A matheuristic for the electric vehicle routing problem with time windows and a realistic energy consumption model

Abstract

We address an Electric Vehicle Routing Problem with Time Windows (E-VRPTW) considering several real-like factors in the energy consumption model, e.g., the payload and the vehicle speed. We model E-VRPTW as a Mixed Integer Linear Program (MILP) where the speeds of vehicles are continuous variables that can vary between a minimum and a maximum value. Moreover, the proposed MILP formulation is cloneless since it allows using more than once the same recharging station without introducing dummy copies of it. To efficiently solve large-sized instances of the problem, we design a Random Kernel Search (RKS) matheuristic approach, based on the cloneless MILP formulation, that in turn exploits another matheuristic, called Random k-Degree Search (RkDS), to generate an initial feasible solution.
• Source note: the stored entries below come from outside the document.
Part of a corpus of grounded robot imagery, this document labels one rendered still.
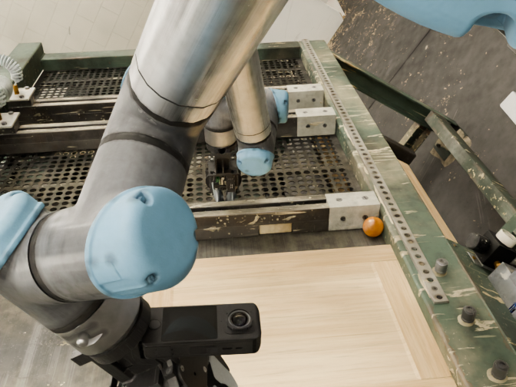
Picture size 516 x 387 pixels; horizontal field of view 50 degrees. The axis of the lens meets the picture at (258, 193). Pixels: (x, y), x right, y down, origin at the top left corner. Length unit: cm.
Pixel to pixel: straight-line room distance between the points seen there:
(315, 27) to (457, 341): 398
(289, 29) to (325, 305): 384
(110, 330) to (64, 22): 606
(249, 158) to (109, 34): 539
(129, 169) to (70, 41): 616
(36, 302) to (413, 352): 78
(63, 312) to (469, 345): 79
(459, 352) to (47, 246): 82
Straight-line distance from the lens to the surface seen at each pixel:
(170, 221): 40
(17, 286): 48
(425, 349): 113
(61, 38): 658
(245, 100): 103
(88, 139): 183
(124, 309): 52
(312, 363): 108
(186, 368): 58
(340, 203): 137
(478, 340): 113
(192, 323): 56
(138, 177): 42
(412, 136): 290
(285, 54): 250
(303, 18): 483
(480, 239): 130
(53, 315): 50
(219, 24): 35
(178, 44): 37
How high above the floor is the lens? 165
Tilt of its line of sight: 20 degrees down
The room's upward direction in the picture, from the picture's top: 66 degrees counter-clockwise
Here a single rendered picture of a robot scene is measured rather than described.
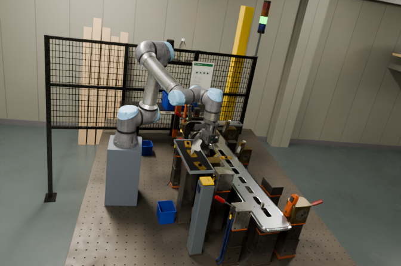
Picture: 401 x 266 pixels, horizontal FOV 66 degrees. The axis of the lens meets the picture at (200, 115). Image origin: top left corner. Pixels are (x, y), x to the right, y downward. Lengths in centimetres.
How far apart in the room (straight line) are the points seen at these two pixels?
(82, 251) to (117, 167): 48
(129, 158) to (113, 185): 21
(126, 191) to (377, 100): 476
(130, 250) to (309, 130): 417
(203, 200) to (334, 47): 399
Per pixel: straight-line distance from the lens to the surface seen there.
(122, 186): 202
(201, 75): 297
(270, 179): 199
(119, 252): 182
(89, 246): 186
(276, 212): 177
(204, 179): 157
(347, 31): 525
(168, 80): 151
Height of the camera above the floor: 199
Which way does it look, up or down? 20 degrees down
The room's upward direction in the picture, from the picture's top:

We compare the results produced by a MILP solver using the MILP formulation with the ones obtained by the RKS on instances up to 100 customers derived from the benchmark instances of E-VRPTW. We show that the proposed matheuristic outperforms the cloneless MILP formulation on the medium/large-sized instances and also that it is robust, being not significantly sensitive to the values of the parameters used by the RkDS to generate the initial solution and to the initial time limit for the restricted MILP models.